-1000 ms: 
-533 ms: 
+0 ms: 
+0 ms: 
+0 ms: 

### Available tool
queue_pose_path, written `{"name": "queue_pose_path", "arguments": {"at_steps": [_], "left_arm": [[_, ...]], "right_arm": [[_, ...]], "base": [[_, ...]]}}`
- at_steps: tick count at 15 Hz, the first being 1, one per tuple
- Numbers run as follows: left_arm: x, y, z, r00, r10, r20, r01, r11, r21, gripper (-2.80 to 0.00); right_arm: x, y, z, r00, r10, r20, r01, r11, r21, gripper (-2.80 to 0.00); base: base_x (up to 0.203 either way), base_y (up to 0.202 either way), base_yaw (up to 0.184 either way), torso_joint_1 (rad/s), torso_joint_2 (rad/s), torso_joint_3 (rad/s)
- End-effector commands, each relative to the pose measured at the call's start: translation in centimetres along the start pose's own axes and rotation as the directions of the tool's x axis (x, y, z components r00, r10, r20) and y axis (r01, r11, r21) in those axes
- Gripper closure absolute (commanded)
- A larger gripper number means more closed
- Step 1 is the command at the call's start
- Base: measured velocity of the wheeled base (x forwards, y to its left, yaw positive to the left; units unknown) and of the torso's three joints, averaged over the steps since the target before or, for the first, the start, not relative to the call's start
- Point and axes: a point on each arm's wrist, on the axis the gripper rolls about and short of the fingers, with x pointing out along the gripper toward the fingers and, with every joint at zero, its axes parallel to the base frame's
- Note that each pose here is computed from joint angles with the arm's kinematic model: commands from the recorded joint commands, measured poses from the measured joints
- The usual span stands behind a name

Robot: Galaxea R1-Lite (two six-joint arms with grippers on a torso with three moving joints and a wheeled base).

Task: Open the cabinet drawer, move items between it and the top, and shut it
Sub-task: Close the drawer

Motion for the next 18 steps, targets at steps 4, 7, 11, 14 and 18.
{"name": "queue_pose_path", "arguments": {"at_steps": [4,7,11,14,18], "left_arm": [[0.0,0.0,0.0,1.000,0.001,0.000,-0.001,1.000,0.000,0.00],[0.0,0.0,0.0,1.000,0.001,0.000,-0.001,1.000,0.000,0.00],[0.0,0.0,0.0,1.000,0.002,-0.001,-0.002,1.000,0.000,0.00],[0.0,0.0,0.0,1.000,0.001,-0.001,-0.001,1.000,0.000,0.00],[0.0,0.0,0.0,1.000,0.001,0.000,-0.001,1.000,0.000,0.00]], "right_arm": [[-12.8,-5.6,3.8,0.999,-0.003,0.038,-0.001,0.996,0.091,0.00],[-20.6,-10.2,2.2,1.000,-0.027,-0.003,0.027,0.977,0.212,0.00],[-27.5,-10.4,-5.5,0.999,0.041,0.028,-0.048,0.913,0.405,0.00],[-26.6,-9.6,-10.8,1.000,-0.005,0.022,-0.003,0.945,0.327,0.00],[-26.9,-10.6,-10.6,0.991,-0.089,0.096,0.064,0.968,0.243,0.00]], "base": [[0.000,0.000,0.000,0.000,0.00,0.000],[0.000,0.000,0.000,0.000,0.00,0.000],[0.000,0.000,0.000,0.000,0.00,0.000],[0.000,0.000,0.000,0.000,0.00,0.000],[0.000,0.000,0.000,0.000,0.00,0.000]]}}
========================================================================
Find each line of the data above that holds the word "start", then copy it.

### [Final answer]
- End-effector commands, each relative to the pose measured at the call's start: translation in centimetres along the start pose's own axes and rotation as the directions of the tool's x axis (x, y, z components r00, r10, r20) and y axis (r01, r11, r21) in those axes
- Step 1 is the command at the call's start
- Base: measured velocity of the wheeled base (x forwards, y to its left, yaw positive to the left; units unknown) and of the torso's three joints, averaged over the steps since the target before or, for the first, the start, not relative to the call's start

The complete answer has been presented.